Records from a collection
------------------------
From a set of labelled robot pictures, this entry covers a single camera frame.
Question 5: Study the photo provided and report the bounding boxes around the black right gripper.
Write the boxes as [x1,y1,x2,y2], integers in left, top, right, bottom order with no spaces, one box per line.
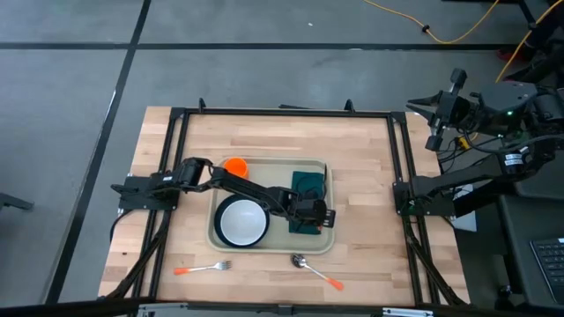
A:
[404,67,471,153]

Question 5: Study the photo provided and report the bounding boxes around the dark green cloth napkin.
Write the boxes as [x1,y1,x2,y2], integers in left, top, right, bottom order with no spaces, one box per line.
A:
[288,170,327,236]

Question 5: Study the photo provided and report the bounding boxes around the orange-handled metal spoon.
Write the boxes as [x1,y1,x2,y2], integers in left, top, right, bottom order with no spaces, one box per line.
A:
[290,253,345,292]

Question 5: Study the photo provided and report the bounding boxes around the white bowl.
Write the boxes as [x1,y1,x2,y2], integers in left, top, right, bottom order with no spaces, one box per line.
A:
[219,199,267,247]

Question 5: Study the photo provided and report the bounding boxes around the orange-handled metal fork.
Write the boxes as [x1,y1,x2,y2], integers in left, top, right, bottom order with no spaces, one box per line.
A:
[173,260,234,276]

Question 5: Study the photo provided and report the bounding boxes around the beige plastic tray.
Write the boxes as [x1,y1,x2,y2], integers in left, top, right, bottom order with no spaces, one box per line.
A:
[205,156,336,255]

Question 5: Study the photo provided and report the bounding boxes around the orange mug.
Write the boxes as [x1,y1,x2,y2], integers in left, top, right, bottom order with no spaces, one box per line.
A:
[222,157,250,181]

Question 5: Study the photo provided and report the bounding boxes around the red floor object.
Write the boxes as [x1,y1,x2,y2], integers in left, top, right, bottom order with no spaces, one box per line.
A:
[497,47,528,63]

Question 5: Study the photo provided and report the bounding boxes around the white paper sheet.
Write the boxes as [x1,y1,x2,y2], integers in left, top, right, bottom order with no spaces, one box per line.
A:
[451,183,479,233]

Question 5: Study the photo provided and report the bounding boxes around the black stand legs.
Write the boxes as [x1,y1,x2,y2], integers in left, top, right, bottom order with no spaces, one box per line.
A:
[515,0,564,89]

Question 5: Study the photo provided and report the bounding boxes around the dark grey desk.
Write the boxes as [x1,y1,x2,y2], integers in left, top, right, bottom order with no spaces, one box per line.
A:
------------------------
_THE TASK_
Write out the data exactly, and exclude every picture it holds.

_ANSWER BOX_
From a set of labelled robot pictures, this entry covers a single camera frame.
Question 5: Study the photo provided and report the bounding boxes around the black right gripper.
Write the boxes as [x1,y1,x2,y2], integers in left, top, right, bottom order with no spaces, one box per line.
A:
[404,67,471,153]

Question 5: Study the photo provided and report the bounding boxes around the dark green cloth napkin.
Write the boxes as [x1,y1,x2,y2], integers in left, top, right, bottom order with no spaces, one box per line.
A:
[288,170,327,236]

Question 5: Study the photo provided and report the bounding boxes around the orange-handled metal spoon.
Write the boxes as [x1,y1,x2,y2], integers in left, top, right, bottom order with no spaces, one box per line.
A:
[290,253,345,292]

Question 5: Study the photo provided and report the bounding boxes around the white bowl.
Write the boxes as [x1,y1,x2,y2], integers in left, top, right, bottom order with no spaces, one box per line.
A:
[219,199,267,247]

Question 5: Study the photo provided and report the bounding boxes around the orange-handled metal fork.
Write the boxes as [x1,y1,x2,y2], integers in left, top, right, bottom order with no spaces, one box per line.
A:
[173,260,234,276]

Question 5: Study the photo provided and report the bounding boxes around the beige plastic tray.
Write the boxes as [x1,y1,x2,y2], integers in left, top, right, bottom order with no spaces, one box per line.
A:
[205,156,336,255]

Question 5: Study the photo provided and report the bounding boxes around the orange mug.
Write the boxes as [x1,y1,x2,y2], integers in left, top, right, bottom order with no spaces, one box per line.
A:
[222,157,250,181]

Question 5: Study the photo provided and report the bounding boxes around the red floor object.
Write the boxes as [x1,y1,x2,y2], integers in left, top, right, bottom order with no spaces, one box per line.
A:
[497,47,528,63]

Question 5: Study the photo provided and report the bounding boxes around the white paper sheet.
Write the boxes as [x1,y1,x2,y2], integers in left, top, right, bottom order with no spaces, one box per line.
A:
[451,183,479,233]

Question 5: Study the photo provided and report the bounding boxes around the black stand legs.
Write the boxes as [x1,y1,x2,y2], integers in left, top, right, bottom order with no spaces, one box per line.
A:
[515,0,564,89]

Question 5: Study the photo provided and report the bounding boxes around the dark grey desk.
Write the boxes as [x1,y1,x2,y2], integers in left, top, right, bottom order with no spaces, one box per line.
A:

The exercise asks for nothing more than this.